> [EXERCISE REQUIREMENTS]
Filter these entries down to the lines that hold the word "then", and show each of them.

> [DATASET ENTRIES]
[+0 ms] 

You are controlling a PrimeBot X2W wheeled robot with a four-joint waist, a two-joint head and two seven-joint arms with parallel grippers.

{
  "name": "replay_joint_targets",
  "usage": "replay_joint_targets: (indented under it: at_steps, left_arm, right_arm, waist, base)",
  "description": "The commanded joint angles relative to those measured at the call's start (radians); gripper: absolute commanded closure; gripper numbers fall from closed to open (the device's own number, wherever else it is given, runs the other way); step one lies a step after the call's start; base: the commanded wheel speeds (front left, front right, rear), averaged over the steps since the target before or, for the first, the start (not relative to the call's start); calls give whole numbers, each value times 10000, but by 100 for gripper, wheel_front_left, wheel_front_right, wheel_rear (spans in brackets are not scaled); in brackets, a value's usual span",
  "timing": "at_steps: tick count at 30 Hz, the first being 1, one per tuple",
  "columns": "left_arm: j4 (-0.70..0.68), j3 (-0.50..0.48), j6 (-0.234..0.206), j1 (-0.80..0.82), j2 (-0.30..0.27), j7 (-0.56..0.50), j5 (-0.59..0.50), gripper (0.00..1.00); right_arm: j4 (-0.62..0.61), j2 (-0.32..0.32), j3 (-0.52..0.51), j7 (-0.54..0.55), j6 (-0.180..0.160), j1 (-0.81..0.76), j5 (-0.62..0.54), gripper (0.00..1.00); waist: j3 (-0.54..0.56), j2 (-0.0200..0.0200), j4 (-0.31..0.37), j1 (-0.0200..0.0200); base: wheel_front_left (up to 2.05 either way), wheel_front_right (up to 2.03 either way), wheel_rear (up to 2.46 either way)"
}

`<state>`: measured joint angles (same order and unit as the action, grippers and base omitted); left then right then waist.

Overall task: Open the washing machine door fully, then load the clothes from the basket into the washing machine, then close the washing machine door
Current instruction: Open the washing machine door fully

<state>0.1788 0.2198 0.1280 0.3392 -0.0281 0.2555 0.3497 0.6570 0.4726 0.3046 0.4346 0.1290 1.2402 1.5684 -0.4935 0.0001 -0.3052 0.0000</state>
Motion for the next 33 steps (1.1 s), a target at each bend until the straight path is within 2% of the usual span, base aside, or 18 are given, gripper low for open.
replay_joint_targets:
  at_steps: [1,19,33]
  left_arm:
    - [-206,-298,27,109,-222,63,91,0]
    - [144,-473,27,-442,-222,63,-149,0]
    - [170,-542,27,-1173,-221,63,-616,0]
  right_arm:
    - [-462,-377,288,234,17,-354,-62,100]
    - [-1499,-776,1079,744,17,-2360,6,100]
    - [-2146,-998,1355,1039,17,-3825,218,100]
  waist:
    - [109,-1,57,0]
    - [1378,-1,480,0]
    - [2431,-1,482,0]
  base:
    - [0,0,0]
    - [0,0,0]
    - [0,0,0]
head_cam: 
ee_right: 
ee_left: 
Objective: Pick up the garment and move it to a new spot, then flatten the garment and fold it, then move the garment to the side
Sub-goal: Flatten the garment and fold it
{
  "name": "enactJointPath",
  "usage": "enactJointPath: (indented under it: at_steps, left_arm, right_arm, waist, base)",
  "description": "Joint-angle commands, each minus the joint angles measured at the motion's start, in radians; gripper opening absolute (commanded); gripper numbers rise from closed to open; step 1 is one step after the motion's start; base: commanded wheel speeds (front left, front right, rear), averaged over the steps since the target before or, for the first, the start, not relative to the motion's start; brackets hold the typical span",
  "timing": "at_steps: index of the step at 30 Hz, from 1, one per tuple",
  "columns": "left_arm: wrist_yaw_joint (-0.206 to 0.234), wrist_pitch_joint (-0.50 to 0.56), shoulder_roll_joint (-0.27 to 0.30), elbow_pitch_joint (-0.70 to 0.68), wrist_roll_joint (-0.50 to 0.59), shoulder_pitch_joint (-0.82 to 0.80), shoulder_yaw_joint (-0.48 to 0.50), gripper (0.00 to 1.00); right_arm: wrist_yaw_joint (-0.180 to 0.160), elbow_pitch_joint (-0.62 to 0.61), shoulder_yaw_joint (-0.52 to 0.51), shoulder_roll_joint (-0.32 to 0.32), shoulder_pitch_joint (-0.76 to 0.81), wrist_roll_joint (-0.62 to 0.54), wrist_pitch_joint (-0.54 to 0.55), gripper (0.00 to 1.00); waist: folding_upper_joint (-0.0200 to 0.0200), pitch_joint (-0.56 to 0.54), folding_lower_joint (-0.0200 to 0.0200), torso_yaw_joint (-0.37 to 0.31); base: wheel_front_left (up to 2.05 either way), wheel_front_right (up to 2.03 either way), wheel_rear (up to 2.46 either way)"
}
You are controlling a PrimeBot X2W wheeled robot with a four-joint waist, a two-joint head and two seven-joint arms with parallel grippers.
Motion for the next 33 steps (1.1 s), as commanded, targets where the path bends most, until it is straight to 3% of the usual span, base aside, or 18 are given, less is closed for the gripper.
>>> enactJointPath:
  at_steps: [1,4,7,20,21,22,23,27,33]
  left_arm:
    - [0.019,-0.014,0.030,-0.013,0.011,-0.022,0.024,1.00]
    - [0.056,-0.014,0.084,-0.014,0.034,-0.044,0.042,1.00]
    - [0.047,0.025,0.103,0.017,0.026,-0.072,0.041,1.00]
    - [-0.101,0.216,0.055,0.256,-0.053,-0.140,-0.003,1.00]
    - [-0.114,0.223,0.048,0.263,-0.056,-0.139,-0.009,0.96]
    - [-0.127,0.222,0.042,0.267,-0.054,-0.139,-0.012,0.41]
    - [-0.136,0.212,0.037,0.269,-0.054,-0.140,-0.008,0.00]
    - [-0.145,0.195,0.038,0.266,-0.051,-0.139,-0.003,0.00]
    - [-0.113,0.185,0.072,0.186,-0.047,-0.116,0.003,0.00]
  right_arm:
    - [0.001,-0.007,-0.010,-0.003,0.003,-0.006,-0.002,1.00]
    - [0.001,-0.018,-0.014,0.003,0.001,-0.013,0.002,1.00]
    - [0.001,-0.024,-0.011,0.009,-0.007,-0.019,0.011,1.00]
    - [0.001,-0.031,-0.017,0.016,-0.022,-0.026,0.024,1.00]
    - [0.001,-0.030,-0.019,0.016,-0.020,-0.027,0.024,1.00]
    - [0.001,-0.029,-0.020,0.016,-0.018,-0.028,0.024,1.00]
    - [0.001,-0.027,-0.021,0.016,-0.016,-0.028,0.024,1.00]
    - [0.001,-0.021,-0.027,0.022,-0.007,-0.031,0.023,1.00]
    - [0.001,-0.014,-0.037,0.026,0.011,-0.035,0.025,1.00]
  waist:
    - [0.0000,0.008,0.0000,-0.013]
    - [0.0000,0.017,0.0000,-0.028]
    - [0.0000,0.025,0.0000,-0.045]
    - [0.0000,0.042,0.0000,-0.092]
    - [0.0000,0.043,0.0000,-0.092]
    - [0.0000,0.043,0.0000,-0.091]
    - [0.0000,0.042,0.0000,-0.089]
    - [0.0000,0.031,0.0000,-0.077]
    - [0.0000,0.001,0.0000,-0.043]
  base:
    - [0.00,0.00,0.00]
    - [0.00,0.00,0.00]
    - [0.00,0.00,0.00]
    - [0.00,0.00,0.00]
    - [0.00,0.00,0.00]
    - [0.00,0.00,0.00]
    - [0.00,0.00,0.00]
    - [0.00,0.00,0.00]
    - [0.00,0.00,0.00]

> [EXERCISE OUTPUT]
`<state>`: measured joint angles (same order and unit as the action, grippers and base omitted); left then right then waist.
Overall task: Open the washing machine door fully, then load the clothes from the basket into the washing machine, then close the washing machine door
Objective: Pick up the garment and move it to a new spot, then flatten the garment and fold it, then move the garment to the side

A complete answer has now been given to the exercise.